▶ _What you should do_: Considering every line below, count those with the word "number" and give only the result.

** Input follows **

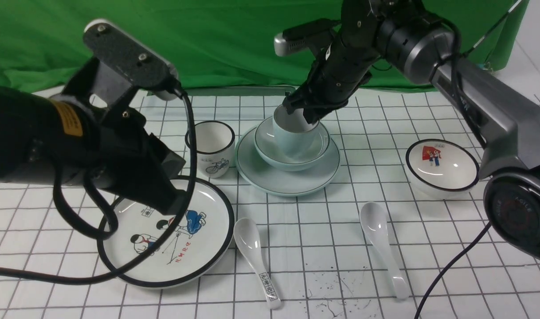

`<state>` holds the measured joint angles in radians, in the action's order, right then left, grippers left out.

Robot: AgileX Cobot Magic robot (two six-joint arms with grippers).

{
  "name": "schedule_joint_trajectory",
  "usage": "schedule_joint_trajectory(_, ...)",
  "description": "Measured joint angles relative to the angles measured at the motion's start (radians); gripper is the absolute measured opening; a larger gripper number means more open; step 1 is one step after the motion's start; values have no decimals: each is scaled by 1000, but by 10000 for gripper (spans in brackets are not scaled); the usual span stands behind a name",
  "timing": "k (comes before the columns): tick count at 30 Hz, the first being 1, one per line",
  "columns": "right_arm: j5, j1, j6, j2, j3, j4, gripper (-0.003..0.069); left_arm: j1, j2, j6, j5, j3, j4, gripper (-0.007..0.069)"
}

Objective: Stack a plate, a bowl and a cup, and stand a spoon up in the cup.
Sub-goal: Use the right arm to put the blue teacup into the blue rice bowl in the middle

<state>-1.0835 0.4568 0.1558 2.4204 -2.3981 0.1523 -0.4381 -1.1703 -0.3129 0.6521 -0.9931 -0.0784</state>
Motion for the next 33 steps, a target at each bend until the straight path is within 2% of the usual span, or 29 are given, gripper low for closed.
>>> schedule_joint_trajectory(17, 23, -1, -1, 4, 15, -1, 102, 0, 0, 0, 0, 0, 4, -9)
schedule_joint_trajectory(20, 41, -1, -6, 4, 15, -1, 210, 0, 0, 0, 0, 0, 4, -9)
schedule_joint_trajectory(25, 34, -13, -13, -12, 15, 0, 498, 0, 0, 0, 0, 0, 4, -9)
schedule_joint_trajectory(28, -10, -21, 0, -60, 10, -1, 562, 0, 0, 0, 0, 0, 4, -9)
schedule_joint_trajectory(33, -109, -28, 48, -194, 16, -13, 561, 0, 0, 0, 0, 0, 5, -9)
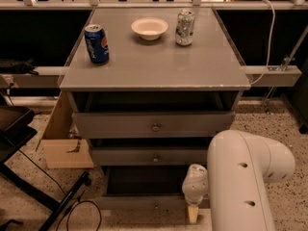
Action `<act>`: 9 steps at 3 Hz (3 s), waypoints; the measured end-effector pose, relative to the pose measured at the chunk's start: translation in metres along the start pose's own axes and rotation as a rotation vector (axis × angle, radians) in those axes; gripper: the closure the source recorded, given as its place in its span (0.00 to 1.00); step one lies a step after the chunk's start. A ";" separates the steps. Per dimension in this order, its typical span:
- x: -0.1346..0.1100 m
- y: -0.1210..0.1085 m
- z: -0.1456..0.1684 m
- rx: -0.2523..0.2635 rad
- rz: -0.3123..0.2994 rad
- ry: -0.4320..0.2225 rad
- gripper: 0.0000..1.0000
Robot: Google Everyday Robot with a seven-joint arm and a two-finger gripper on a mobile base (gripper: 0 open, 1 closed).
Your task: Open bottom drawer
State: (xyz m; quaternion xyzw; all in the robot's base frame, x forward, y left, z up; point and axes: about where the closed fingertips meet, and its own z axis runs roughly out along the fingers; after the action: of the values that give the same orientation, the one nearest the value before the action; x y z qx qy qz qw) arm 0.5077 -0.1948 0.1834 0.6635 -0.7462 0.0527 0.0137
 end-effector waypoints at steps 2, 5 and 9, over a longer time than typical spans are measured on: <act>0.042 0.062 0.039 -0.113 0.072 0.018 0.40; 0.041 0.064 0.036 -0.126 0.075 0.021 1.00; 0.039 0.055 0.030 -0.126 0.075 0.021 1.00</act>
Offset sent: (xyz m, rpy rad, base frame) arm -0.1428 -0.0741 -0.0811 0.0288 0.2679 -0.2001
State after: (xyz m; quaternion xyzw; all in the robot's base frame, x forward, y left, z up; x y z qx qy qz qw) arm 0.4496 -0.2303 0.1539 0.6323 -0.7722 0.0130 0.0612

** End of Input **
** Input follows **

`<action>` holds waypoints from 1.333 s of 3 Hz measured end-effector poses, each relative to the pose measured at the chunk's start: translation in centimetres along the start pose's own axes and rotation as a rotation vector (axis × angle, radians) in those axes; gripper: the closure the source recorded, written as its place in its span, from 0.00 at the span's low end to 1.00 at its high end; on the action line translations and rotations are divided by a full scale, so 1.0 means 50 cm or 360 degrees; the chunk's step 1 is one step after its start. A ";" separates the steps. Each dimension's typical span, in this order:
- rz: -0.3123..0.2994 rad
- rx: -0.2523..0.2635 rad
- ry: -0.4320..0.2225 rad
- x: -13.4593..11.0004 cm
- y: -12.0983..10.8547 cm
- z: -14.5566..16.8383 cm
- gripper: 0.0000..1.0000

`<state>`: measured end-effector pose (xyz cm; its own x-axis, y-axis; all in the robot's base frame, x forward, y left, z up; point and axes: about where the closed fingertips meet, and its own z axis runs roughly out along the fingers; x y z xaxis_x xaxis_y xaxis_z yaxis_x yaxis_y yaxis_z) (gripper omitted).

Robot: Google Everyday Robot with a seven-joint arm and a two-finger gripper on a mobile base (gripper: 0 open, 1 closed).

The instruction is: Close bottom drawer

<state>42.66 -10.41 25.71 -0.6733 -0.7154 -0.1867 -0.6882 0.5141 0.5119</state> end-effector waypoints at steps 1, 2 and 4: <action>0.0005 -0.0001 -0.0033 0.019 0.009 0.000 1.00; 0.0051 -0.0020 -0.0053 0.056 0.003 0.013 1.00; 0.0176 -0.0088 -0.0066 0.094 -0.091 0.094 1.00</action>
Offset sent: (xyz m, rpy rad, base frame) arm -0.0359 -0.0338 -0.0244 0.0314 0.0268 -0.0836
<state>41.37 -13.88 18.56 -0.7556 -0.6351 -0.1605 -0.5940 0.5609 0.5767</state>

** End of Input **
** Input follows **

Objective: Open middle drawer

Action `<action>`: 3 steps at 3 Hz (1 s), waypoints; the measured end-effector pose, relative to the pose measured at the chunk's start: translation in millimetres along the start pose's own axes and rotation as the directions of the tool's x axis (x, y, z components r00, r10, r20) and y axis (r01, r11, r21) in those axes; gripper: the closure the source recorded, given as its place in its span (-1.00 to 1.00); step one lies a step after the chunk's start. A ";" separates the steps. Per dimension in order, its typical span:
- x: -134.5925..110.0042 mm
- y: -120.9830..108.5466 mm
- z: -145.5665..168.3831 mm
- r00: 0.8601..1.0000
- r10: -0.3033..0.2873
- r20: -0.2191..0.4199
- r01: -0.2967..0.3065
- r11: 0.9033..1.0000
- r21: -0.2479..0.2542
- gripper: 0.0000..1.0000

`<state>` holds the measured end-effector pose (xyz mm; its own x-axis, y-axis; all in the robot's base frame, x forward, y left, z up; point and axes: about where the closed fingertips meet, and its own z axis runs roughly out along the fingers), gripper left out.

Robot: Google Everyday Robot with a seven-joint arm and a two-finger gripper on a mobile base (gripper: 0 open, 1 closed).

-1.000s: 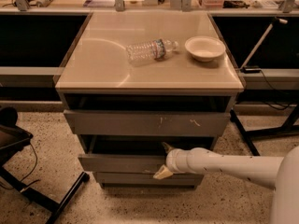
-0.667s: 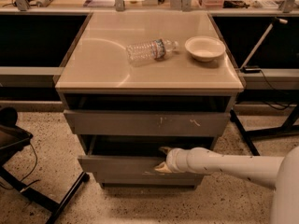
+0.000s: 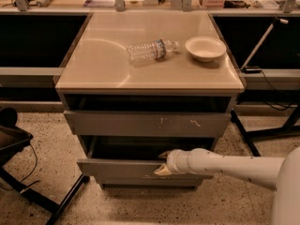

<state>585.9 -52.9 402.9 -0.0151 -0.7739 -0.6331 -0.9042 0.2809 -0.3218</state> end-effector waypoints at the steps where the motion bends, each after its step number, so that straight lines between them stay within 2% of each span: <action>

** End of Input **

▶ _Solution to the exercise_: 2